### Problem details
The required output is the line containing "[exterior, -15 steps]" and every line after it, transcribed exactly through the end of the data below.

### Data segment
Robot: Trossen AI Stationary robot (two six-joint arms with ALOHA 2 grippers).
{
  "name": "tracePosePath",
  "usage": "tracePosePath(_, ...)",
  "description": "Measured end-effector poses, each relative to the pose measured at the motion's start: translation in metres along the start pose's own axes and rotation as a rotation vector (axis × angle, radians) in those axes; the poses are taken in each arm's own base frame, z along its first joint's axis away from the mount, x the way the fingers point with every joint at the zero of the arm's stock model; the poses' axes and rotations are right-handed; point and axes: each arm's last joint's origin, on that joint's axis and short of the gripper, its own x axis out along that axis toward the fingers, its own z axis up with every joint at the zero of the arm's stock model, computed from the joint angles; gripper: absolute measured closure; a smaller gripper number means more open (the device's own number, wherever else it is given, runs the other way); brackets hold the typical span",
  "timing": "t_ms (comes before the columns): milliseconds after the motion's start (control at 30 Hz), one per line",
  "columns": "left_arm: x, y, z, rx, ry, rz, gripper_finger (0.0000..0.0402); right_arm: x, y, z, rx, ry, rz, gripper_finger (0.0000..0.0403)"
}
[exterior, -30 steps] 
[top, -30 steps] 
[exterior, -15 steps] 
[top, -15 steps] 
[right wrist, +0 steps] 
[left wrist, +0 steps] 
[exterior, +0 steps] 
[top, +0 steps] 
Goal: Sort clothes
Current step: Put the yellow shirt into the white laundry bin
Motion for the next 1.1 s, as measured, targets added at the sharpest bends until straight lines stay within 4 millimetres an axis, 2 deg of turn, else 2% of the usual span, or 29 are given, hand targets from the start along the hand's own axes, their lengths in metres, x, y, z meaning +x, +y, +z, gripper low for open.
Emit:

### Your solution
[exterior, -15 steps] 
[top, -15 steps] 
[right wrist, +0 steps] 
[left wrist, +0 steps] 
[exterior, +0 steps] 
[top, +0 steps] 
Goal: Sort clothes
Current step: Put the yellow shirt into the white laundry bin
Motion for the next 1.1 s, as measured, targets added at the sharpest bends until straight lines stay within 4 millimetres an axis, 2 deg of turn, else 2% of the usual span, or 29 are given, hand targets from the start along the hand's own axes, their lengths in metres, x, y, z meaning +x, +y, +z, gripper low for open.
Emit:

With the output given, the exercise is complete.